For months, the conservative Republicans known as Fiscal Hawks have said that Louisiana should not balance its budget anymore with short-term fixes or gimmicks.
But a new proposal they pushed Thursday seems to do just that, after the Fiscal Hawks retreated from a plan that Gov. Bobby Jindal and business leaders attacked Tuesday and Wednesday because it would have required some businesses to pay more in taxes.
The proposal will be debated Friday in the House, and I will live blog it below.
The new plan projects raising $200 million a year – of the $526 million it would bring in overall per year – by launching a tax amnesty program that would last for nearly three years.
Budget experts question the plan.
“It’s a very risky way of balancing the budget,” said Jim Richardson, a Louisiana State University economist who sits on the four-member Revenue Estimating Conference that is about to meet to determine how much of the higher-than-projected revenue collected by the state Treasury can be spent. “I don’t see any way our conference can buy into that figure without more information.”
“Any way you cut it, it’s one-time money,” said C.B. Forgotston, an attorney and longtime budget expert whom the Fiscal Hawks have regularly consulted. “It goes against what the Hawks have been preaching.
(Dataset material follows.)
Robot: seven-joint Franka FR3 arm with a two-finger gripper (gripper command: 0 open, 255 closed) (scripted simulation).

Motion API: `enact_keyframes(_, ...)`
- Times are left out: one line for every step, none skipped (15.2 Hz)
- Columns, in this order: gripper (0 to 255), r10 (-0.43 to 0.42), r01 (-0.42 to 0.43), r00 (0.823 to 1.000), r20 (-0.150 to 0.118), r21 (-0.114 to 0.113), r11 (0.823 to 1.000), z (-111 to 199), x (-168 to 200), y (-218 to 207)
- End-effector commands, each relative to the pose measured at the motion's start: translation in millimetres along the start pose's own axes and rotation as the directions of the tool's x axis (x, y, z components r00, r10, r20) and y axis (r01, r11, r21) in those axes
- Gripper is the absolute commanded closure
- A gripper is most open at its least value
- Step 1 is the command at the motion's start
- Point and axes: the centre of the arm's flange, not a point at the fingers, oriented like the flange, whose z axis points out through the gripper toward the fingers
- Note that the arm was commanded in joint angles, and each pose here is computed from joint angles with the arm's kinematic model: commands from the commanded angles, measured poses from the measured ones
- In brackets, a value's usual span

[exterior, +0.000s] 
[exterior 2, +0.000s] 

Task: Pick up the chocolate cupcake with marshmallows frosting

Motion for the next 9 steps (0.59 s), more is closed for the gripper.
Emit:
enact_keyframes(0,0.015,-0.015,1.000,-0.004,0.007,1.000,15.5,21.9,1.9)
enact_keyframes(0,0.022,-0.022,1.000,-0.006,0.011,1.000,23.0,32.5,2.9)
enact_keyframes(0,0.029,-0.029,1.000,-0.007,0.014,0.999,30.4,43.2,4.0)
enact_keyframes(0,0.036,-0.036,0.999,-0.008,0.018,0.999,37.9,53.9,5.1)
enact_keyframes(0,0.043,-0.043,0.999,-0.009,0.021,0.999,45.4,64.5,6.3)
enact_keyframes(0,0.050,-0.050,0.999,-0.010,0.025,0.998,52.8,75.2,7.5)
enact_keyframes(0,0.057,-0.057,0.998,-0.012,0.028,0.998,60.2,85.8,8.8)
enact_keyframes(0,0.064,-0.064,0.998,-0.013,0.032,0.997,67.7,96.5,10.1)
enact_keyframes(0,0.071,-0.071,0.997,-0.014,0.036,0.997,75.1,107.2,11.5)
It’s also highly speculative. It’s a best guess of who will choose to pay.”
Under the amnesty program, people with outstanding tax bills could pay without incurring penalties or interest they’d normally face, at least for the first year.
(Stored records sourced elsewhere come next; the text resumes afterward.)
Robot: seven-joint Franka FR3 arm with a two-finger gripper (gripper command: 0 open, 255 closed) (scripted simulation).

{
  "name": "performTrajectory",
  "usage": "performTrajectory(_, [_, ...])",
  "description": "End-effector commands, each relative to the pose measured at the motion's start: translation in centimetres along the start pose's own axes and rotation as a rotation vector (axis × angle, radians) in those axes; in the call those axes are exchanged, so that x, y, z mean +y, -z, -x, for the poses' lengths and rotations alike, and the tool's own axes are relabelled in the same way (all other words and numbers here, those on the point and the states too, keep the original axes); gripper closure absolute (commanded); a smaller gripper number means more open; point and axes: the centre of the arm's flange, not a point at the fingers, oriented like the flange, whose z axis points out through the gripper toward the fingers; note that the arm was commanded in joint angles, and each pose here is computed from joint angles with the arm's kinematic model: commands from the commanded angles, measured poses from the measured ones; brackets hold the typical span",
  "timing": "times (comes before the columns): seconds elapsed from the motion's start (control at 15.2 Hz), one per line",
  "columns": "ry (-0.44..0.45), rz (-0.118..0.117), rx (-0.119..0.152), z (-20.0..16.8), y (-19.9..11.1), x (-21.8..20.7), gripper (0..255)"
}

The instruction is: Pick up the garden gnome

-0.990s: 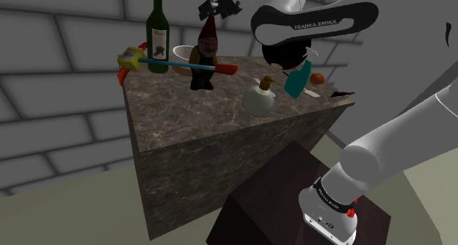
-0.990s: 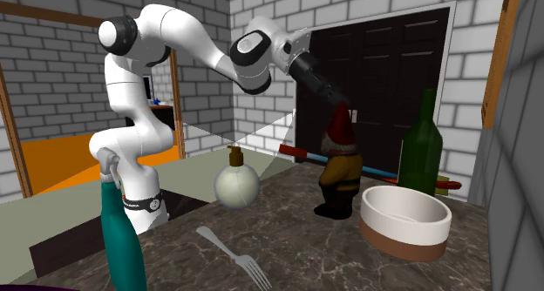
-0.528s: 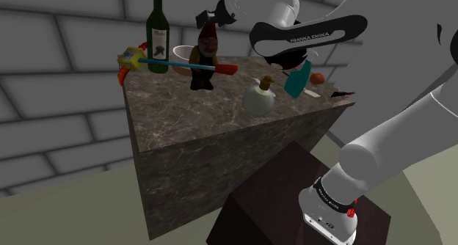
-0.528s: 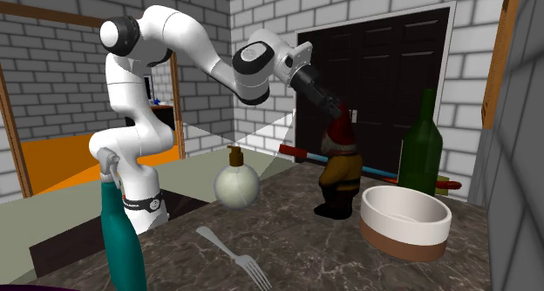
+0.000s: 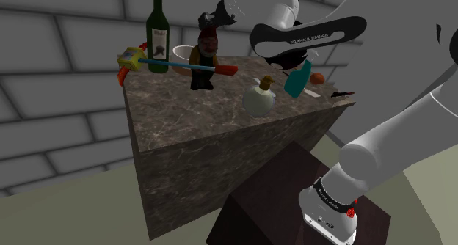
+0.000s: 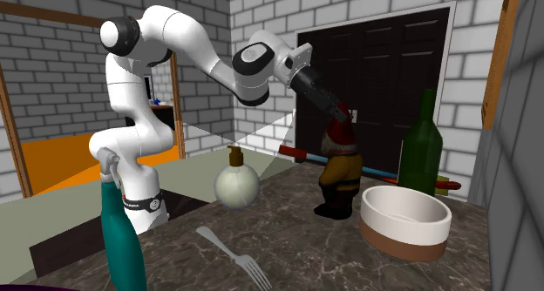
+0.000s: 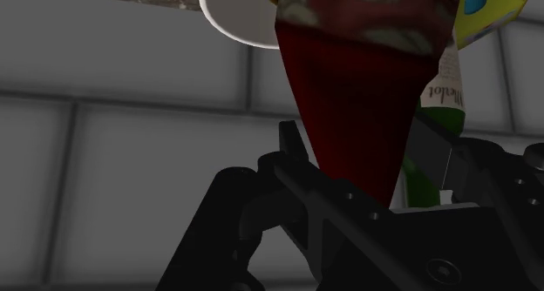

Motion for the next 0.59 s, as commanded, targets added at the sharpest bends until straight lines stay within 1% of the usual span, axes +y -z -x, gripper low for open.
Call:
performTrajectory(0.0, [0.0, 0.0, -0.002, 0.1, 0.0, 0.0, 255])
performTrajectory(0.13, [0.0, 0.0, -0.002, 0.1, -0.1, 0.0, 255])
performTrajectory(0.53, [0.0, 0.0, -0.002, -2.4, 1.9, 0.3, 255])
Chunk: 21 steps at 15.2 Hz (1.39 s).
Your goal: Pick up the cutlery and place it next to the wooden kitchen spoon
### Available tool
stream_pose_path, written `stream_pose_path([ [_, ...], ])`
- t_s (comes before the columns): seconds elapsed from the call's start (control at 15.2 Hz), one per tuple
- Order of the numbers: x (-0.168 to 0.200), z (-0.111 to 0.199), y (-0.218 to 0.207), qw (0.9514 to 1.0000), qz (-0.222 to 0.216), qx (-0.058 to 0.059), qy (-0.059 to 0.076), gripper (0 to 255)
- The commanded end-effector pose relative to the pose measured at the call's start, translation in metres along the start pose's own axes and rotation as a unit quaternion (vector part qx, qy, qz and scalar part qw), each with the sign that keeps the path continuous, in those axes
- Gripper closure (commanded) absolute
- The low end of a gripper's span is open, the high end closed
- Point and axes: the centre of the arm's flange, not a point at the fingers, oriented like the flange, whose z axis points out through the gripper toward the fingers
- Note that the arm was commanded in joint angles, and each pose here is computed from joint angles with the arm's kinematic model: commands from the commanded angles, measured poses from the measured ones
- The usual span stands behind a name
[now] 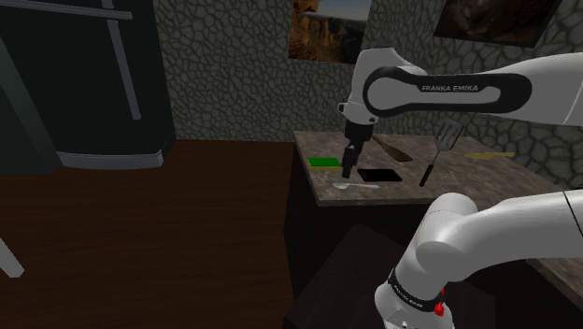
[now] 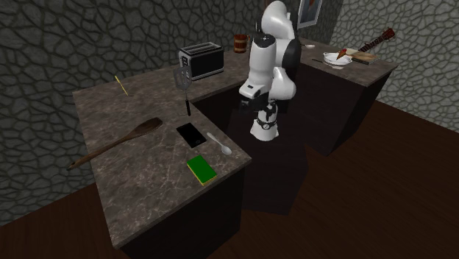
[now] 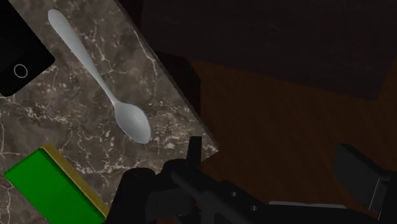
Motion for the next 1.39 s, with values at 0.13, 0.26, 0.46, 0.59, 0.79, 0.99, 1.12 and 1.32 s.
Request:
stream_pose_path([
  [0.13,-0.006,0.033,0.034,0.9981,-0.053,-0.026,-0.019,0],
  [0.26,-0.008,0.048,0.052,0.9957,-0.079,-0.039,-0.028,0],
  [0.46,-0.009,0.069,0.079,0.9906,-0.117,-0.058,-0.042,0],
  [0.59,-0.009,0.082,0.098,0.9860,-0.142,-0.070,-0.051,0],
  [0.79,-0.007,0.101,0.126,0.9776,-0.180,-0.089,-0.065,0],
  [0.99,-0.005,0.118,0.145,0.9713,-0.203,-0.101,-0.073,0],
  [1.12,-0.006,0.128,0.148,0.9713,-0.203,-0.101,-0.073,0],
  [1.32,-0.008,0.143,0.151,0.9713,-0.203,-0.101,-0.073,0],
])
State Rep. Brett Geymann, R-Lake Charles, the Fiscal Hawks’ leader, said he understood the complaints.
“It’s not my preference,” he said. “But it’s the piece that got us where we needed to unify this body,” referring to the House.
Democrats joined with the Fiscal Hawks Thursday afternoon on the steps of the state Capitol to voice their support for the overall plan, which would replace $526 million in Jindal’s budget that is available only for one year or that is contingent upon the sale of property or a financial settlement. The House appears set to approve the plan on Friday. Doing so would affect $526 million of Jindal’s proposed $24.7 billion budget. It would require 70 votes in the 105-member chamber.
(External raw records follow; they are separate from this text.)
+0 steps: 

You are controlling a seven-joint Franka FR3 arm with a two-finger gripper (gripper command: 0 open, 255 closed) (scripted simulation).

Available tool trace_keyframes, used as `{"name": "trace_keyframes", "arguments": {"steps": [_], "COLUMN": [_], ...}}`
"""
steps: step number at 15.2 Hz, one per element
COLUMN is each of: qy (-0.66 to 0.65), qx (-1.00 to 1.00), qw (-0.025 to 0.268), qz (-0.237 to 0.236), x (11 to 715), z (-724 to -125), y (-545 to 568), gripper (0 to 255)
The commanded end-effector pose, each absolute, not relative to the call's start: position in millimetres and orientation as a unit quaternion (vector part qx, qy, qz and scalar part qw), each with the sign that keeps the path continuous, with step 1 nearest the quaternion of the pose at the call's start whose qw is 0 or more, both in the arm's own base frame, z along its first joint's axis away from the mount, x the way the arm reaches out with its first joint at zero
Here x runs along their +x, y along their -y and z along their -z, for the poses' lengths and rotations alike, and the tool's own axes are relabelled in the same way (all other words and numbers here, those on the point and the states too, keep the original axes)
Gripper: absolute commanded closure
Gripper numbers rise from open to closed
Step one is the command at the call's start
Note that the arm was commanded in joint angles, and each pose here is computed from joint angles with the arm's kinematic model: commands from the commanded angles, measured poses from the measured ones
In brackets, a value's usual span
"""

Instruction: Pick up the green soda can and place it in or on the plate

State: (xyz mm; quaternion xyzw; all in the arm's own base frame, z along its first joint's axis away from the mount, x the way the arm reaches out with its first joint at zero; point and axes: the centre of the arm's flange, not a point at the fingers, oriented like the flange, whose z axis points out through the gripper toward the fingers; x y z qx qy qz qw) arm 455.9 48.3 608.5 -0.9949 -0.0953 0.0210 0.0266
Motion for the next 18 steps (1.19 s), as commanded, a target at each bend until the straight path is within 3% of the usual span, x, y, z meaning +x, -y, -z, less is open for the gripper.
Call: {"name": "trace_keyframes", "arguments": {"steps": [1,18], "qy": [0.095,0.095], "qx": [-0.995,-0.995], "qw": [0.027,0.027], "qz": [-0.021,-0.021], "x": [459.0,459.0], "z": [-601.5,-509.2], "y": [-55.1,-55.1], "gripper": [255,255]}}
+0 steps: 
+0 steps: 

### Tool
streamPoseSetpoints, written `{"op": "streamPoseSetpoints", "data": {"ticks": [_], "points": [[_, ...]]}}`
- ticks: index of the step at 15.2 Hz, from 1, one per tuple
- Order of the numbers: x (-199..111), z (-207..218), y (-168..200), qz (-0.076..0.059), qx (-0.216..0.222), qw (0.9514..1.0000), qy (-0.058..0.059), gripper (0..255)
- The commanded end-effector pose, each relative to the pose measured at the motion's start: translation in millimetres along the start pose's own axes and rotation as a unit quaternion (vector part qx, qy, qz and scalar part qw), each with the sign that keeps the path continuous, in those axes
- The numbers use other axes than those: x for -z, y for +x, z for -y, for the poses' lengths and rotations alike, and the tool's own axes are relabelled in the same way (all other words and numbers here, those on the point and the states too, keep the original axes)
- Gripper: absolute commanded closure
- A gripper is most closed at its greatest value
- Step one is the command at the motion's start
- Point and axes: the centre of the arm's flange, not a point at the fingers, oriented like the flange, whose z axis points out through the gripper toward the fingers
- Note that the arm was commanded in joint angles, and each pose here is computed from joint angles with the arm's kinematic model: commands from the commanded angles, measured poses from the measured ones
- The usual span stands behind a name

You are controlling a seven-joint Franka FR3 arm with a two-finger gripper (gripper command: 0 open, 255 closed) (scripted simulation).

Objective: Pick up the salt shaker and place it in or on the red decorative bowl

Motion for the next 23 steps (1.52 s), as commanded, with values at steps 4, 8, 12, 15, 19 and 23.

“The big picture is that the legislative body rightly took back its authority to be involved in the budget process,” Geymann said, referring to complaints that the House has regularly accepted Jindal’s budget and then watched the budget fall out of balance and suffer cuts midyear.
After Friday’s vote, the Senate would have to decide whether to accept the House’s budget or rewrite it and return their version to the House for approval. Jindal could veto the final version.
The governor told reporters Thursday afternoon that he would veto the budget if it retained trims in tax breaks for the motion picture industry, enterprise zones and retail vendors contained in the Fiscal Hawks’ plan.
Jindal said he “wasn’t philosophically opposed” to the amnesty plan, noting that he included one in his failed effort earlier this year to eliminate the state’s income tax system.
The Fiscal Hawks turned to the tax amnesty Wednesday night after the attacks by the governor, the Louisiana Association of Business and Industry and other business groups peeled away too many Republicans from their original plan.
State Rep. Joel Robideaux, R-Lafayette, offered a 30-month tax amnesty as an alternative. Robideaux sponsored Jindal’s proposed amnesty.
Robideaux said the new proposal would raise $200 million in the first year. He didn’t know how much it would generate after that, but others put the amount at $400 million more over the subsequent two years. The plan would waive all interest and penalties in the first year and less so after that. Delinquent taxpayers could spread their payments over multiple years.
The analysis by the Legislative Fiscal Office for Robideaux’s one-year proposal would raise $150 million to $175 million per year, or less than the new plan projects. The analysis also said the total amount of uncollected taxes amounted only to $700 million.
State Rep. Cameron Henry, R-Metairie, a leading Fiscal Hawk, said he feels comfortable with the $200 million per year figure because the last tax amnesty, in 2010, was expected to raise $150 million but collected more than $400 million. The fiscal office said the exact amount was $482 million.
Richardson urged caution, however.
“It’s almost impossible to predict how much you’ll get,” he said.
Jan Moller, who heads the Louisiana Budget Project, a Baton Rouge-based group that favors higher taxes on the wealthy, noted that the tax amnesty is supposed to replace the uncertain one-time money in the budget.
“You’d be replacing one iffy source of revenue with another,” Moller said.
Tim Barfield, Jindal’s point man on tax issues, expressed concern about having another tax amnesty program only four years after the last one. He said Jindal wanted one because it would help settle lawsuits over income taxes owed as the state’s income tax disappeared.
“If you always have an amnesty program, the danger is that the taxpayer is going to wait until there is an extra incentive to settle,” Barfield said. “Like a product that’s always on sale, you won’t get the boom if you announce another sale.”